Lyle Burkhead wrote:
> That's the kind of point I'm making in
> Geniebusters. It's a general point about the structure of the
> But some people just don't get it.
> . . .
> Some students could learn arithmetic, but when you
> gave them an abstract proposition in geometry, they just didn't get
> it. They would come to that point and stop, like an ass stops
> before a bridge.
Interesting. Suppose that you yourself had been introduced to geometry by a math teacher, a teacher who thought you were smart enough to appreciate what a triangle might be, by analogy with something a bit more familar. Say the teacher made reference to a triangular corner cut from a piece of construction paper, for instance. Now after thinking about this a little, let's say that your reaction was to write an essay called "Construction Paper Busters" where you insist that whatever the future of triangles may hold, it would be a mistake to believe that triangles are construction paper! Who isn't "getting it" in a situation like this?

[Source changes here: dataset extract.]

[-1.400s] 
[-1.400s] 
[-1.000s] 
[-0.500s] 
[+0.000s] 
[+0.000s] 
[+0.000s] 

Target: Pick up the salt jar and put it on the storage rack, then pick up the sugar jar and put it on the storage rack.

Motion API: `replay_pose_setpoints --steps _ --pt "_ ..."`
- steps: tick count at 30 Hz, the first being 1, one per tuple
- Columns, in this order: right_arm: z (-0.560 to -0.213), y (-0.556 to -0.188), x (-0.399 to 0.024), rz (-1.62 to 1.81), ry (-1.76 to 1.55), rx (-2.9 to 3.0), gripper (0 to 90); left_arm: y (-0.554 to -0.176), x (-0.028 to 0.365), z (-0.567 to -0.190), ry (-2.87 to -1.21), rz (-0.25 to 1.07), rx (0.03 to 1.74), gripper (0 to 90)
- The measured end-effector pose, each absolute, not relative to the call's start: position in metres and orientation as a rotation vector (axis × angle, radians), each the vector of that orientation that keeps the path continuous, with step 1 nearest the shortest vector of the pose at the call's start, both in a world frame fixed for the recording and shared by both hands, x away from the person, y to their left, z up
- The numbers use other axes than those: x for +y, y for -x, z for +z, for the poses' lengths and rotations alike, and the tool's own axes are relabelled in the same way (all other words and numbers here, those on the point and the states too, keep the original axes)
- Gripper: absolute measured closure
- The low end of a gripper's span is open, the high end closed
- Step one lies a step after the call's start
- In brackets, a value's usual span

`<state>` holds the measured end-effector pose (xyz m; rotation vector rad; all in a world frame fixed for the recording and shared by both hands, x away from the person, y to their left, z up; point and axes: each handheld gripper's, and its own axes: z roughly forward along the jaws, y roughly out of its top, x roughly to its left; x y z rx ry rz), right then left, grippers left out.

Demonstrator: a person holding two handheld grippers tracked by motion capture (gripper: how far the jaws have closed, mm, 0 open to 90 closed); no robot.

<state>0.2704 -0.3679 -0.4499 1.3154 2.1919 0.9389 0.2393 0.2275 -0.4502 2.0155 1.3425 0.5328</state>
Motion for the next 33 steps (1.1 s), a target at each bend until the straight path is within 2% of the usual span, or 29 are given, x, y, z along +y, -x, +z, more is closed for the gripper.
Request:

In the actual situation of nanotech discussions, which I think we are supposed to be talking about, the comparison of AI's to genies appeared in Drexler's _Engines of Creation_, in a paragraph near the end of the chapter titled "Thinking Machines". This short paragraph opens by stating that "eventually", "some AI systems" could be expected to have great technical and social abilities. The paragraph then says that "given charge of enough energy, materials, and assemblers" such a system could aptly be called a "genie machine", with the quote marks provided by Drexler himself, in this case. In other words, it's a comparison, or analogy, to relate this advanced prospect to something more familiar, the "genie" of legend. Finally, the paragraph ends by warning about the "danger" of this particular kind of "engine of creation". Nothing here suggests that Drexler has confused AI's with genies. More importantly, nothing suggests that Drexler thinks that technology will solve every problem for us, which is pretty much the confusion underlying Lyle Burkhead's "Geniebusters" idea.
Unfortunately, I've seen some signs, myself, that some people respond far too literally to Arthur Clarke's dictum, that "a sufficiently advanced technology is indistinguishable from magic". For instance, I've read some things by Vernor Vinge, for instance, that seemed interesting, even scary, at first, concerning some sort of unstoppable takeover by AI's, only to do a double take on why he should assume that a particular AI would get all the world's resources, unopposed. The point is, if some people think AI's may have absolutely magical power, that's not Drexler's problem! You've really missed something if you think that this is what he means in speaking about programmable assembers, nanofactories, or what have you? Anyway, while we're discussing this, let's try for a major advance in geometry -- "Construction Paper Busters", anyone?